The real problem here in Florida is a marine research community that is not committed to defeating the Red Tide. The marine biologists have a mind set, that tells them that it is the pollution of man that is causing the problem, and because of that, they squander research dollars on locating the red tide, and not finding strategies that will defeat it. The Marine Fisheries Commission, is more interested in catching fishing law violators, who take hundreds of pounds of fish illegally, than stopping the red tide, which kills millions of tons of fish.

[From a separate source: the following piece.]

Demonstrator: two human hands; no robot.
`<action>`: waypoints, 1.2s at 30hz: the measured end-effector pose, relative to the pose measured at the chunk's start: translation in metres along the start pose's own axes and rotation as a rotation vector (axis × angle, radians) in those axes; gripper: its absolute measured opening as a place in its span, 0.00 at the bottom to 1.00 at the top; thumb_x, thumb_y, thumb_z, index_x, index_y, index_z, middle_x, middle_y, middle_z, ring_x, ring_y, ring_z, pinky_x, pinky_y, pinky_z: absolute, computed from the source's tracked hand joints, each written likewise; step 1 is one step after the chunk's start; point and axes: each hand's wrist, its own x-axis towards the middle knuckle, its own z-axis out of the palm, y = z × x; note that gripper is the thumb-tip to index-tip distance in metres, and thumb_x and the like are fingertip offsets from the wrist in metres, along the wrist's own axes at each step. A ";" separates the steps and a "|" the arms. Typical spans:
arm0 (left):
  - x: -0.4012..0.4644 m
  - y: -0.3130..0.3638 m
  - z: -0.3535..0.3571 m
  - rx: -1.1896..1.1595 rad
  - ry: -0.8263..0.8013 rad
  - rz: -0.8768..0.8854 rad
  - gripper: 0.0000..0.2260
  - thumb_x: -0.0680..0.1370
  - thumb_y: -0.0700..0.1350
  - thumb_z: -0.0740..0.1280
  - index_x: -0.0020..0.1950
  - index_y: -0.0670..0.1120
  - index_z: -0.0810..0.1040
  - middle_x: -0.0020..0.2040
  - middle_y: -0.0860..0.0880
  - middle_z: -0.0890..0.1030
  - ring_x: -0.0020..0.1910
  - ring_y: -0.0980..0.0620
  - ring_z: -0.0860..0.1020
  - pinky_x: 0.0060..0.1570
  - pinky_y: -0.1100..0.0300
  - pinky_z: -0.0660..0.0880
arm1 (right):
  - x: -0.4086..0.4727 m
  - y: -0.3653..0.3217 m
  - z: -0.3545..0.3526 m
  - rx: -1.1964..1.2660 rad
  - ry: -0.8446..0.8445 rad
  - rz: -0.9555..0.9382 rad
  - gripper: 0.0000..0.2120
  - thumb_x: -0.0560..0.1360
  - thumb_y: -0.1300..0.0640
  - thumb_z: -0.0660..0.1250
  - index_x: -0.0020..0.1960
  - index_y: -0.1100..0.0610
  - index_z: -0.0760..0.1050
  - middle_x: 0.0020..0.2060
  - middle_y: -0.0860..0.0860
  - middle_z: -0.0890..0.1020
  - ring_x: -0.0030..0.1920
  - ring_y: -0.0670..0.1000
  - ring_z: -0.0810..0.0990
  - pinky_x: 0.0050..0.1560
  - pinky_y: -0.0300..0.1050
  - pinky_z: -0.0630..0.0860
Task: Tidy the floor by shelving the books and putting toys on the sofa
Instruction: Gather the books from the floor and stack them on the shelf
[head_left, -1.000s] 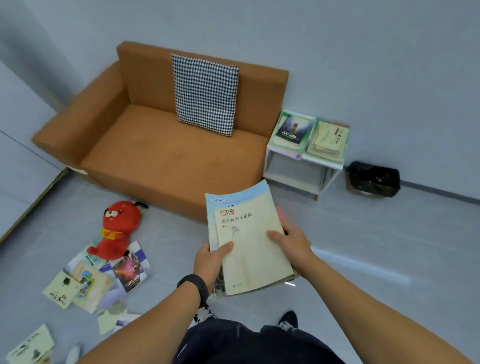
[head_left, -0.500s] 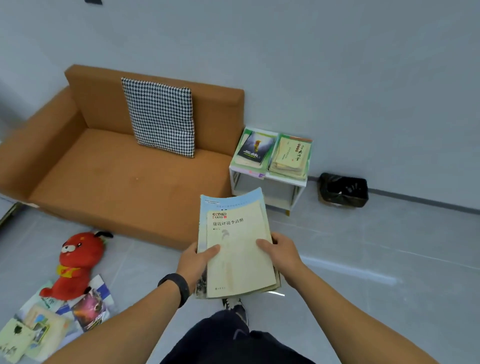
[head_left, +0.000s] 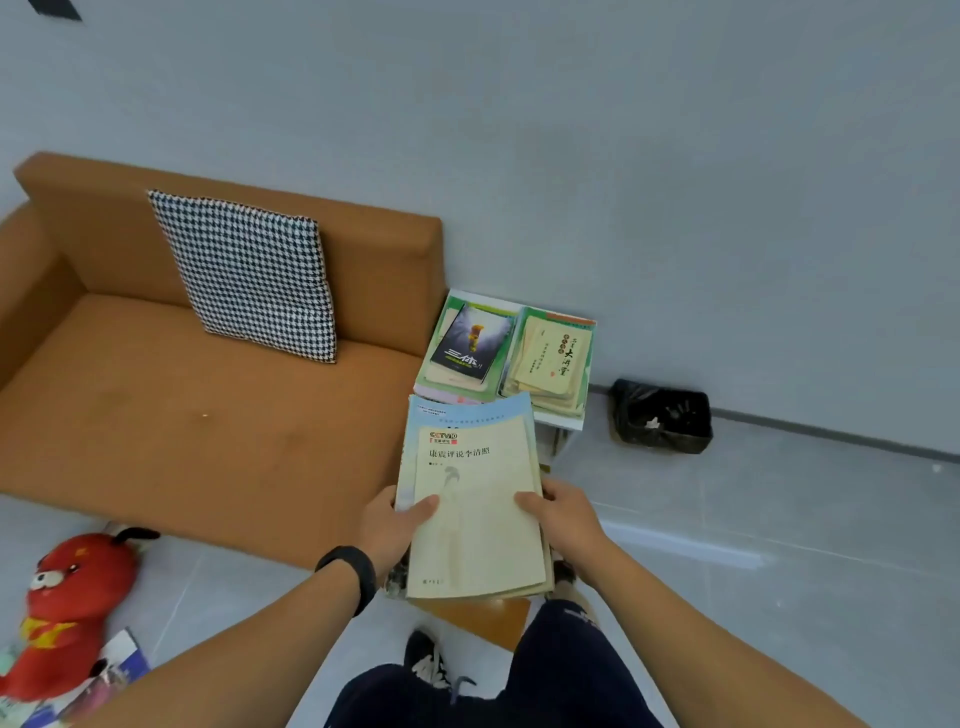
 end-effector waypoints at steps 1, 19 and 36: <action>0.007 0.006 0.002 0.023 0.003 -0.009 0.14 0.78 0.49 0.73 0.61 0.47 0.79 0.55 0.50 0.85 0.50 0.49 0.84 0.49 0.51 0.82 | 0.009 -0.002 -0.003 -0.011 -0.012 0.012 0.11 0.79 0.55 0.67 0.61 0.51 0.81 0.51 0.46 0.86 0.49 0.47 0.85 0.50 0.45 0.82; 0.336 0.209 0.082 0.746 0.154 -0.157 0.15 0.80 0.52 0.68 0.62 0.45 0.76 0.57 0.44 0.81 0.53 0.45 0.78 0.45 0.57 0.71 | 0.380 -0.100 -0.091 -0.256 -0.153 0.022 0.07 0.77 0.52 0.67 0.47 0.54 0.82 0.39 0.52 0.83 0.44 0.53 0.81 0.45 0.46 0.75; 0.206 0.114 0.162 0.504 -0.210 -0.246 0.24 0.81 0.44 0.62 0.78 0.52 0.64 0.64 0.47 0.79 0.59 0.48 0.78 0.60 0.53 0.76 | 0.332 -0.077 -0.044 -1.025 -0.763 -0.083 0.12 0.82 0.56 0.57 0.57 0.51 0.78 0.49 0.50 0.82 0.50 0.54 0.79 0.45 0.45 0.73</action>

Case in point, there is a man in Venice Florida that claims to have an inexpensive cure for red tide infected waters. Without getting into a discussion as to the effectiveness of his treatment, you would think that the State Officials and researchers would have an interest into what he has achieved. No, they are not interested in talking to him, I have spoken to the gentleman personally, and he says that the researchers are not interested because THEY did not come up with the solution. The state officials follow that lead, because they don't know diddly about red tide science issues. The nexus of researchers who study the problem (as opposed to solving the problem) and politicians spewing tax dollars, keeps the marine laboratory funded. I live in Florida, my research indicates that nutrient rich run offs are not the problem. If this were the case, then the red tide blooms would be more severe in the estuaries, where nutrient pollution is heaviest. The red tide would follow the estuary plumes into the Gulf of Mexico. In fact, the estuaries are safe havens for fish from the red tide. The natural filter feeders in the Gulf of Mexico, the large schools of Menhadden fish, have been decimated by over fishing. Without these natural enemies of the K. Blevins algae, the algae bloom and cause toxic conditions.

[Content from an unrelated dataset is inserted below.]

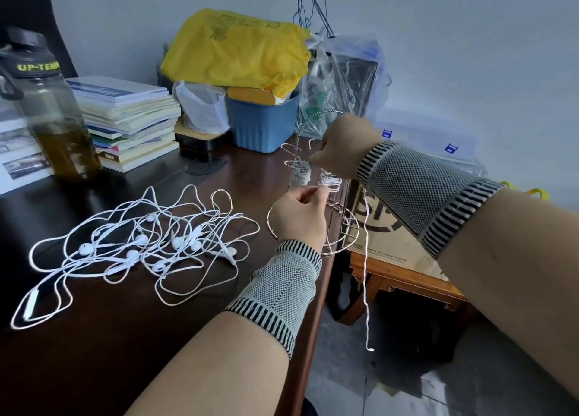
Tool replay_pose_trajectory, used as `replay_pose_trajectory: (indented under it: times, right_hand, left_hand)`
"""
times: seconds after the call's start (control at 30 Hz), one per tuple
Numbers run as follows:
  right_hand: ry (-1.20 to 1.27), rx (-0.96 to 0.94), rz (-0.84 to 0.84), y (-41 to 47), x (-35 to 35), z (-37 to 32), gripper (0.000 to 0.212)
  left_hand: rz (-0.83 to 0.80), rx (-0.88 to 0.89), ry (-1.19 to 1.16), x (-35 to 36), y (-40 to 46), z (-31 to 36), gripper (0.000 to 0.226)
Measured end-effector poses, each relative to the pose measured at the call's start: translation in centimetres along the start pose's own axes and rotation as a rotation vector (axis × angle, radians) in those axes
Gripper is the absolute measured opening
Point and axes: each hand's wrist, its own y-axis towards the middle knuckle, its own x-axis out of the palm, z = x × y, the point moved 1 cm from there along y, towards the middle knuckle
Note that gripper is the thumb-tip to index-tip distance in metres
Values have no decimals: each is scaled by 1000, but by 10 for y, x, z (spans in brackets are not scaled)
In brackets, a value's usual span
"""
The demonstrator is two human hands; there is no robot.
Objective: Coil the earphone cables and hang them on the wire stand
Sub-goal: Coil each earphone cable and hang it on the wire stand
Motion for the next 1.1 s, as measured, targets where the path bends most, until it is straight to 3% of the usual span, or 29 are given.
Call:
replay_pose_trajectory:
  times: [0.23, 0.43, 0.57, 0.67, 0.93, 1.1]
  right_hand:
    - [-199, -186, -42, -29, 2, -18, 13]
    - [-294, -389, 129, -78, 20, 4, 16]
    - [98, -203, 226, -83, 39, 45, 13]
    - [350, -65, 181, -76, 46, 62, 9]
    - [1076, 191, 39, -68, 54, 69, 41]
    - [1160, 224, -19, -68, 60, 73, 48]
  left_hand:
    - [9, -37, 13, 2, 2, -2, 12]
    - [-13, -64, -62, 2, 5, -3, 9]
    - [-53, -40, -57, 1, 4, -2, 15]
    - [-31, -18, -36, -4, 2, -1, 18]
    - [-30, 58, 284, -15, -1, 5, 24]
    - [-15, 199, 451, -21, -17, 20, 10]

Government is not about solving problems, Government needs victims, and so, dances around the solution.
>>>If your local red tide STINKS, its not just an algae bloom. I suggest you watch for floaters. Swimming not recommended.>>>
As in floating fish? So your red tide doesn't kill the fish and have their rotting fishy carcasses wash up on shore?
Yep, I live in Florida - we never had hurricanes until Bush was elected...
Due to global warming ...Bush's fault. Don't even have to listen to the MSM to hear that. Maybe Al Gore can stand on the shore like King Knute and demand the red tides cease.